Your output should be the complete listing, word for word, with no pictures in it.

[GIVEN INFORMATION — start]

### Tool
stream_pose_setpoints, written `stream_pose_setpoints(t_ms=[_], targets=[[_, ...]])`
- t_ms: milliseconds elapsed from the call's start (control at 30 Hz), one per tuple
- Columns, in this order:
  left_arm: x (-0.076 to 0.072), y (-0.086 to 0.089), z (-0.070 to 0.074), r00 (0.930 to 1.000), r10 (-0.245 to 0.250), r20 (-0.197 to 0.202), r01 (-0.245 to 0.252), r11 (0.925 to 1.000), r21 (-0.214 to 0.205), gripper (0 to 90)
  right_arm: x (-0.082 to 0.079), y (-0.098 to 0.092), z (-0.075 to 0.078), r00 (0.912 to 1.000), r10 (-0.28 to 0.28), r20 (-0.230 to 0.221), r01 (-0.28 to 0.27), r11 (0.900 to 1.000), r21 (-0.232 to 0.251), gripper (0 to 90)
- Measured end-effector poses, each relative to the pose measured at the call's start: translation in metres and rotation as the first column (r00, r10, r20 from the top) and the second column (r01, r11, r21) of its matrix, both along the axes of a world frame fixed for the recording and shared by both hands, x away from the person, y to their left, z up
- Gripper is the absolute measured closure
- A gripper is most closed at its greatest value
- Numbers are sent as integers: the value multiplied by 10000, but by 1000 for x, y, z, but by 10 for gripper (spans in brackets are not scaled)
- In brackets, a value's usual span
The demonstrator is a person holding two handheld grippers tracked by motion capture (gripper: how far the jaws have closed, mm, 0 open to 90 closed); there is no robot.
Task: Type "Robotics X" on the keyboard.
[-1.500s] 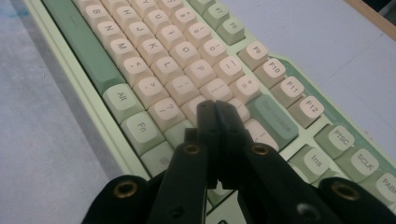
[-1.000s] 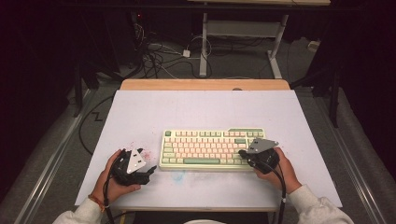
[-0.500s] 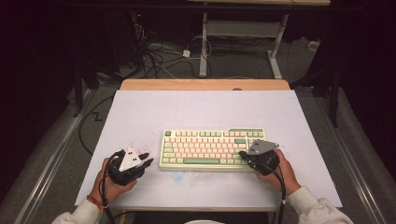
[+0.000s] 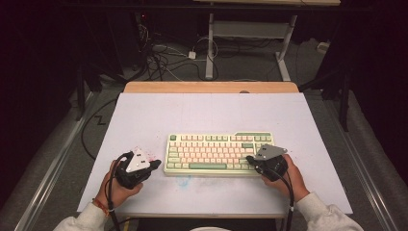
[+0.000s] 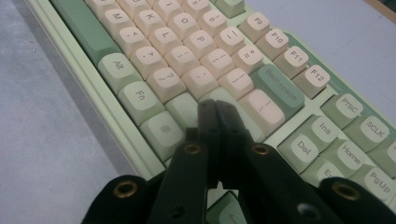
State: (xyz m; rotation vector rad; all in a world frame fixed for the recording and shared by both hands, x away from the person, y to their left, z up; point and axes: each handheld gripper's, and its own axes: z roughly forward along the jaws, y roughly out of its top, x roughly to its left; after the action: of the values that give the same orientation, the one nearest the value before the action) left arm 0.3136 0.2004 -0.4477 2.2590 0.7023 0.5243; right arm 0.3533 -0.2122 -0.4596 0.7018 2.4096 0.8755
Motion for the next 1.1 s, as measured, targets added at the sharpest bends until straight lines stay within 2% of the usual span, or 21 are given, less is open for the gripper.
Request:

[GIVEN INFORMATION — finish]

SOLUTION BELOW:
### Tool
stream_pose_setpoints, written `stream_pose_setpoints(t_ms=[_], targets=[[_, ...]])`
- t_ms: milliseconds elapsed from the call's start (control at 30 Hz), one per tuple
- Columns, in this order:
  left_arm: x (-0.076 to 0.072), y (-0.086 to 0.089), z (-0.070 to 0.074), r00 (0.930 to 1.000), r10 (-0.245 to 0.250), r20 (-0.197 to 0.202), r01 (-0.245 to 0.252), r11 (0.925 to 1.000), r21 (-0.214 to 0.205), gripper (0 to 90)
  right_arm: x (-0.082 to 0.079), y (-0.098 to 0.092), z (-0.075 to 0.078), r00 (0.912 to 1.000), r10 (-0.28 to 0.28), r20 (-0.230 to 0.221), r01 (-0.28 to 0.27), r11 (0.900 to 1.000), r21 (-0.232 to 0.251), gripper (0 to 90)
- Measured end-effector poses, each relative to the pose measured at the call's start: translation in metres and rotation as the first column (r00, r10, r20 from the top) and the second column (r01, r11, r21) of its matrix, both along the axes of a world frame fixed for the recording and shared by both hands, x away from the person, y to their left, z up
- Gripper is the absolute measured closure
- A gripper is most closed at its greatest value
- Numbers are sent as integers: the value multiplied by 10000, but by 1000 for x, y, z, but by 10 for gripper (spans in brackets are not scaled)
- In brackets, a value's usual span
The demonstrator is a person holding two handheld grippers tracked by motion capture (gripper: how far the jaws have closed, mm, 0 open to 90 closed); there is no robot.
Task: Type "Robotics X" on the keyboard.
[-1.500s] 
[-1.000s] 
[-0.500s] 
[+0.000s] 
[+0.000s] 
State: (xyz m; rotation vector rad; all in a world frame fixed for the recording and shared by both hands, x away from the person, y to their left, z up; point and axes: each handheld gripper's, and its own axes: z roughly forward along the jaws, y roughly out of its top, x roughly to its left; after the action: of the values that give the same orientation, the one nearest the value before the action) left arm 0.3136 0.2004 -0.4477 2.2590 0.7023 0.5243; right arm 0.3533 -0.2122 -0.4596 0.7018 2.4096 0.8755
Motion for the next 1.1 s, as measured, targets added at the sharpest bends until straight lines stay within 2% of the usual span, or 21 are given, less is open for the gripper.
Request:

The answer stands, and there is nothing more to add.